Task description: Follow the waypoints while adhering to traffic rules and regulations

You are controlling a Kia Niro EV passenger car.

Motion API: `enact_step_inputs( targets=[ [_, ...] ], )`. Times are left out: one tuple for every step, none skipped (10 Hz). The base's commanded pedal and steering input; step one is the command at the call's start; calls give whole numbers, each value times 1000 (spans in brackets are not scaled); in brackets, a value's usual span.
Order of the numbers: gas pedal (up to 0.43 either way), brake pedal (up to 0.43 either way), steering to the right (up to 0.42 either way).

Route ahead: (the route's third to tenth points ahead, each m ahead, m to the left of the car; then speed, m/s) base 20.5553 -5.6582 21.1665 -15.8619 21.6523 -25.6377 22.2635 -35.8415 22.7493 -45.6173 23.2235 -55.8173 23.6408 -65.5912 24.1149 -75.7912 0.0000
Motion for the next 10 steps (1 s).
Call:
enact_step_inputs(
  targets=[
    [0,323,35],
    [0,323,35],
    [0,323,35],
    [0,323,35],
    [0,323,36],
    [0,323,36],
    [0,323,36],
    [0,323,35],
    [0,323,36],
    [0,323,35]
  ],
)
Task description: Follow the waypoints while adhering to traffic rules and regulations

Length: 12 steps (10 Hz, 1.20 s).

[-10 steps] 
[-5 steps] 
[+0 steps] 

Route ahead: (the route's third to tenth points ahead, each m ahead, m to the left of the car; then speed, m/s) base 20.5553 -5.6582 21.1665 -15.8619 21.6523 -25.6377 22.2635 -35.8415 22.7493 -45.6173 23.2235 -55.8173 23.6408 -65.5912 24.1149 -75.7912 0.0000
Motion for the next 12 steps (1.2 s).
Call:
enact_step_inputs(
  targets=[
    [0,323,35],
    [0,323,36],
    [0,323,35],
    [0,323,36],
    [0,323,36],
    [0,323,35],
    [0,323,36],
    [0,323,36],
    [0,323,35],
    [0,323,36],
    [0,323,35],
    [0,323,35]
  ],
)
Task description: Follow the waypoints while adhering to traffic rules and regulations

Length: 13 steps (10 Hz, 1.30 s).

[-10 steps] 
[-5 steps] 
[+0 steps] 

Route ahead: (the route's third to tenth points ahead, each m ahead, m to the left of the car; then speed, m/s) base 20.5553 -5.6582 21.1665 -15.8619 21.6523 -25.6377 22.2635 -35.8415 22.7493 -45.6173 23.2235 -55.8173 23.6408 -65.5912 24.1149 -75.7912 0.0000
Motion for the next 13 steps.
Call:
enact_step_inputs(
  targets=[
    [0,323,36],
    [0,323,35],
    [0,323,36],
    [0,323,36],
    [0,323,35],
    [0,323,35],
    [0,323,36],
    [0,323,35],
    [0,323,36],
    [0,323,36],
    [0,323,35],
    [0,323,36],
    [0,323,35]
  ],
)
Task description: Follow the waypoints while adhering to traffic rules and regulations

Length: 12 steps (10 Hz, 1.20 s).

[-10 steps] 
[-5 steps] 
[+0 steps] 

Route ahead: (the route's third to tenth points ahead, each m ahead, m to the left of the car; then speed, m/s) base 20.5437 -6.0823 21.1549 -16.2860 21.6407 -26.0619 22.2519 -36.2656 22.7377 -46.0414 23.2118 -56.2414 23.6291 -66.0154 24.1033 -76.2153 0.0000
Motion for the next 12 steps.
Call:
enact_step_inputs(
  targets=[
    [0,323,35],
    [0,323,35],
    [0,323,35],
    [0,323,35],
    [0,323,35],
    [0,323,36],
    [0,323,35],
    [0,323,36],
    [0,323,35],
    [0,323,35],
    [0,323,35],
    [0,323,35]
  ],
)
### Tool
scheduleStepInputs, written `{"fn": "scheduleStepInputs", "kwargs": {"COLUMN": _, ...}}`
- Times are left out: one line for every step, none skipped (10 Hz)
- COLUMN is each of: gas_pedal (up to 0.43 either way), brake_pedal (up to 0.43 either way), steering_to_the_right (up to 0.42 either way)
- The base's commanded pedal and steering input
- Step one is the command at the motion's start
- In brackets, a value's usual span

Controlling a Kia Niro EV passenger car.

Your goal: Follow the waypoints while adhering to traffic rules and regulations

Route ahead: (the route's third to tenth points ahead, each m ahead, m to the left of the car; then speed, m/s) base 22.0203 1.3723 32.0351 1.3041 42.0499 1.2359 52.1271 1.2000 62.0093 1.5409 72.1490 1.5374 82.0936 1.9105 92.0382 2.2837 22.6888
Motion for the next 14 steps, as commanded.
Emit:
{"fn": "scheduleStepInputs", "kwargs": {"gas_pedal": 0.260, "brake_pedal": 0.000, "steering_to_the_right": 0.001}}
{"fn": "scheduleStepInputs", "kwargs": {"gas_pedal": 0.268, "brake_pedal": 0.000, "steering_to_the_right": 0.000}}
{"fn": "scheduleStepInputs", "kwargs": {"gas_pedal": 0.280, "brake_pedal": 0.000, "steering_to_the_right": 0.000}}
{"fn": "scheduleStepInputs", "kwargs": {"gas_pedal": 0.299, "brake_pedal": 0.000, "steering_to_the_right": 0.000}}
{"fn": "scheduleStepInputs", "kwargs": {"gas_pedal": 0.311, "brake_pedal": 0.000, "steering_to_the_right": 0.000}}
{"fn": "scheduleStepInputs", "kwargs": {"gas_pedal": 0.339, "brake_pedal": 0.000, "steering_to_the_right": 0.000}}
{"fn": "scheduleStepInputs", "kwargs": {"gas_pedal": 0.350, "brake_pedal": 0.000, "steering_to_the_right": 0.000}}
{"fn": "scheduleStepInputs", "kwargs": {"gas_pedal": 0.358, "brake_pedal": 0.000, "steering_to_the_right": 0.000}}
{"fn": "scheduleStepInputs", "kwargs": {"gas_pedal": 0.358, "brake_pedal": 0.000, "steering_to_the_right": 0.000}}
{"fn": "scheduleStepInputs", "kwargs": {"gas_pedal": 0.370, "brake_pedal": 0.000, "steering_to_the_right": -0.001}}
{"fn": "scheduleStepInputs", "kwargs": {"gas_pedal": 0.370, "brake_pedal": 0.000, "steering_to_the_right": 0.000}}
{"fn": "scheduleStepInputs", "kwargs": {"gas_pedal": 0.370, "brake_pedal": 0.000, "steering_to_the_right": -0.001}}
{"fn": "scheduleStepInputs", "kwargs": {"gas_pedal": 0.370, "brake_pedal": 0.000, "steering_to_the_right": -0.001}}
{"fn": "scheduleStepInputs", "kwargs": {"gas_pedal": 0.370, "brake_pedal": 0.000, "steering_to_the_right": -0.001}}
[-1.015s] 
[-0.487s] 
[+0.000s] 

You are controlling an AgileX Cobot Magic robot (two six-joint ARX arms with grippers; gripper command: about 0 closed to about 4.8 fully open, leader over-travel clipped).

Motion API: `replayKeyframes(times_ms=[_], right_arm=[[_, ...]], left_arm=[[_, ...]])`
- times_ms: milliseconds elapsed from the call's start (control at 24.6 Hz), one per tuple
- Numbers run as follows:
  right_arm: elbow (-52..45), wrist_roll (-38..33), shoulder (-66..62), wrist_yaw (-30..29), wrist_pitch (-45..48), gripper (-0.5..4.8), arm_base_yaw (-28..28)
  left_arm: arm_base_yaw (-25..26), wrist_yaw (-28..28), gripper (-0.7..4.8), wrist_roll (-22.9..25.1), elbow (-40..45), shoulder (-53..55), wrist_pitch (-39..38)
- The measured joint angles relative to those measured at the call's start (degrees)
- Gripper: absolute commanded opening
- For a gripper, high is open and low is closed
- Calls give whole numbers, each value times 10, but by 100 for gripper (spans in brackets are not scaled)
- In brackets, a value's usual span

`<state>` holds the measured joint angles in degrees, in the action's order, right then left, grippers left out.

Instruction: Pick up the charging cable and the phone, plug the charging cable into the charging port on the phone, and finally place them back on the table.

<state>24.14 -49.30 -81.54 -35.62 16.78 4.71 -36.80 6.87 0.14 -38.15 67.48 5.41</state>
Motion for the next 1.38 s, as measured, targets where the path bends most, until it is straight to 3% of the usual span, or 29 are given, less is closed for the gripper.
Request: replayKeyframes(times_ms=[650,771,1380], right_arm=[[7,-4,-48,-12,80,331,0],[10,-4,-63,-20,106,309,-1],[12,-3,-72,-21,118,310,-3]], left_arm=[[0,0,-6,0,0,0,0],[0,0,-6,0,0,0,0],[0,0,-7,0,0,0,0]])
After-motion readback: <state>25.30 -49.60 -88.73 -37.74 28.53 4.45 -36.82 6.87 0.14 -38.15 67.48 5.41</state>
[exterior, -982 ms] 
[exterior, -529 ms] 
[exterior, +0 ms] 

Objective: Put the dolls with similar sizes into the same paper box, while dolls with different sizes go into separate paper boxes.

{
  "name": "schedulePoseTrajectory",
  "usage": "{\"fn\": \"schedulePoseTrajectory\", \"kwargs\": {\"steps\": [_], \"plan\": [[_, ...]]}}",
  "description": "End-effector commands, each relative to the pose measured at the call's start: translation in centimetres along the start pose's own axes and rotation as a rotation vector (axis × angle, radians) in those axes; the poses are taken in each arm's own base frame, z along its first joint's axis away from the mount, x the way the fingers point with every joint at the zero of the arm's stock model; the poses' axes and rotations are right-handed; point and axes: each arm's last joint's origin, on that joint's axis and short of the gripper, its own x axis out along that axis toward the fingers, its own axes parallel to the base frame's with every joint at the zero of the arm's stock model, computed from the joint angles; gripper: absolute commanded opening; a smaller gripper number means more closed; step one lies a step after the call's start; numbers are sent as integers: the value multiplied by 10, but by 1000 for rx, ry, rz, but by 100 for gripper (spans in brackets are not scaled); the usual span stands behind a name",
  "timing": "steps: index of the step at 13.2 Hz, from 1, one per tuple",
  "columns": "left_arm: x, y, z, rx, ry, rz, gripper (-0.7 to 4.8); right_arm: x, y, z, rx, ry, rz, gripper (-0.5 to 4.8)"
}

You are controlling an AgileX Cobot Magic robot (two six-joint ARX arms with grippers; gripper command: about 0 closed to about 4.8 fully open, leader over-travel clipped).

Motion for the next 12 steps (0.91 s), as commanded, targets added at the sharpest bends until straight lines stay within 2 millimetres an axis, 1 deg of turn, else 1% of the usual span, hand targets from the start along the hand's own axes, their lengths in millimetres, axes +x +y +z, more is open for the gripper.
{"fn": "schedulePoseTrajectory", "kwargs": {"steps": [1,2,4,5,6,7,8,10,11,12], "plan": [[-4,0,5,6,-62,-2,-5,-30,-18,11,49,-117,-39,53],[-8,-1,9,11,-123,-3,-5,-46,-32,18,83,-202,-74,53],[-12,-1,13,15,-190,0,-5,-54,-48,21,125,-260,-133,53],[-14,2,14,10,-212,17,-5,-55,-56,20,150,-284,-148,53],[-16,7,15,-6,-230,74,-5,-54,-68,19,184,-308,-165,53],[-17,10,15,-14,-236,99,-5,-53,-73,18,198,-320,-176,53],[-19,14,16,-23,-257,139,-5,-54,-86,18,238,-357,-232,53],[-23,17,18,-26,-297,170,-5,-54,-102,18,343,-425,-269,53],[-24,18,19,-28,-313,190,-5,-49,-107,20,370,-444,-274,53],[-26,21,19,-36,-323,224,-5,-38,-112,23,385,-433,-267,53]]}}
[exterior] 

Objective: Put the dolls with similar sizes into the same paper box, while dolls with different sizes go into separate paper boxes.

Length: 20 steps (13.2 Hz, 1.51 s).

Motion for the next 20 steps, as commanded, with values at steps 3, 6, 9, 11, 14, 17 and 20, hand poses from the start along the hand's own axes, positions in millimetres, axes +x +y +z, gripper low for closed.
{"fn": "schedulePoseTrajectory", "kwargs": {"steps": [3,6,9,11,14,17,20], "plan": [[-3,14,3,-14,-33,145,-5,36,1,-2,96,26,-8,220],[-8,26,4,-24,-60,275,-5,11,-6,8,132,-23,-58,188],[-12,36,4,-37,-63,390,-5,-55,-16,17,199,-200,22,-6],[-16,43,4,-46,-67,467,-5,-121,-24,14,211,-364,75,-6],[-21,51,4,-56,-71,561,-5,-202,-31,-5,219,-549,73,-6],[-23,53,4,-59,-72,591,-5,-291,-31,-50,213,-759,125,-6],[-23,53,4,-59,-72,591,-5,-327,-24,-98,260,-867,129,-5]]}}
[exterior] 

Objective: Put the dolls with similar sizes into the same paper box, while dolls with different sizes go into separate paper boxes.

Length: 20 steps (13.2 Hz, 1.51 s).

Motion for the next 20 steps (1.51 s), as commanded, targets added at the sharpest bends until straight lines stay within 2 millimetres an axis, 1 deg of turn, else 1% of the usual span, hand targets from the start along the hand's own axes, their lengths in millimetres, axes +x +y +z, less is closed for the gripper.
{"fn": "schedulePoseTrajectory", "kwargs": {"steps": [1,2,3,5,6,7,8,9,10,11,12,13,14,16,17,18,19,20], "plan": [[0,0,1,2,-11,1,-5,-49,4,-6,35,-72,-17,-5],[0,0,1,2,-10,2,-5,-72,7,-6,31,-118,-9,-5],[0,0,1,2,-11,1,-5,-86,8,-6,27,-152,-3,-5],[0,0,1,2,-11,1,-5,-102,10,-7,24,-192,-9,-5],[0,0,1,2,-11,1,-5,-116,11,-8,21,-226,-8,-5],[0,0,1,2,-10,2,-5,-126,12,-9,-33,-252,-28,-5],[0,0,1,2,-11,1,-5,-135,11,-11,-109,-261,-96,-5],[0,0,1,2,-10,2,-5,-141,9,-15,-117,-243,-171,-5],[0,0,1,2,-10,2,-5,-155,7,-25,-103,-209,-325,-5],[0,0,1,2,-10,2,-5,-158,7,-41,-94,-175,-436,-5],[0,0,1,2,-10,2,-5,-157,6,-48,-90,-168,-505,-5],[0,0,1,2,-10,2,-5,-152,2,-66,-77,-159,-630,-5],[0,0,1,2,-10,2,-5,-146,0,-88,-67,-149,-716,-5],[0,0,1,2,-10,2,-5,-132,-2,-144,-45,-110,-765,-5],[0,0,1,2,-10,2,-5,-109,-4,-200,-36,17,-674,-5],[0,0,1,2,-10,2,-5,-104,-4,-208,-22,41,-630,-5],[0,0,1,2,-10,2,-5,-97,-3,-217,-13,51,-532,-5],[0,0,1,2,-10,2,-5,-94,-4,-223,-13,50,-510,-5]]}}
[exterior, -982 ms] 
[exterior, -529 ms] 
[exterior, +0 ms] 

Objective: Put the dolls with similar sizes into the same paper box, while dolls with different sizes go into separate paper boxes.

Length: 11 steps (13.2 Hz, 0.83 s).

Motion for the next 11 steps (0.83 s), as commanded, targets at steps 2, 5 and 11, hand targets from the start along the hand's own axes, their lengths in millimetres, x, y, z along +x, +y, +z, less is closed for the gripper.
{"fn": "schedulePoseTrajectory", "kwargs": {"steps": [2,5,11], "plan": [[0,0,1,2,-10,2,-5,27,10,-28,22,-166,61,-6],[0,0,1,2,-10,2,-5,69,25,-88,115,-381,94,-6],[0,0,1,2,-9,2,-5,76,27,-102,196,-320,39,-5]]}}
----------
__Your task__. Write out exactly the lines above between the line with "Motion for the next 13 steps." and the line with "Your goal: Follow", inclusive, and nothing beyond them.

__Solution to the problem__.
Motion for the next 13 steps.
Call:
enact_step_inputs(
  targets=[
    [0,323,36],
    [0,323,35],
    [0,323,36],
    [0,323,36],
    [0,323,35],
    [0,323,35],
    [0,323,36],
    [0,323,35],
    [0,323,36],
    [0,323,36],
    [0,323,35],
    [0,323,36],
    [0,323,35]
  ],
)
Task description: Follow the waypoints while adhering to traffic rules and regulations

Length: 12 steps (10 Hz, 1.20 s).

[-10 steps] 
[-5 steps] 
[+0 steps] 

Route ahead: (the route's third to tenth points ahead, each m ahead, m to the left of the car; then speed, m/s) base 20.5437 -6.0823 21.1549 -16.2860 21.6407 -26.0619 22.2519 -36.2656 22.7377 -46.0414 23.2118 -56.2414 23.6291 -66.0154 24.1033 -76.2153 0.0000
Motion for the next 12 steps.
Call:
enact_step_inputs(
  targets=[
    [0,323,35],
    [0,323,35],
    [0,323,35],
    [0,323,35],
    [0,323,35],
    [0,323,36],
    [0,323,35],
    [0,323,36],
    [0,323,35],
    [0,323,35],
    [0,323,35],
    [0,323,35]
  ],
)
### Tool
scheduleStepInputs, written `{"fn": "scheduleStepInputs", "kwargs": {"COLUMN": _, ...}}`
- Times are left out: one line for every step, none skipped (10 Hz)
- COLUMN is each of: gas_pedal (up to 0.43 either way), brake_pedal (up to 0.43 either way), steering_to_the_right (up to 0.42 either way)
- The base's commanded pedal and steering input
- Step one is the command at the motion's start
- In brackets, a value's usual span

Controlling a Kia Niro EV passenger car.

Your goal: Follow the waypoints while adhering to traffic rules and regulations

The exercise has been finished.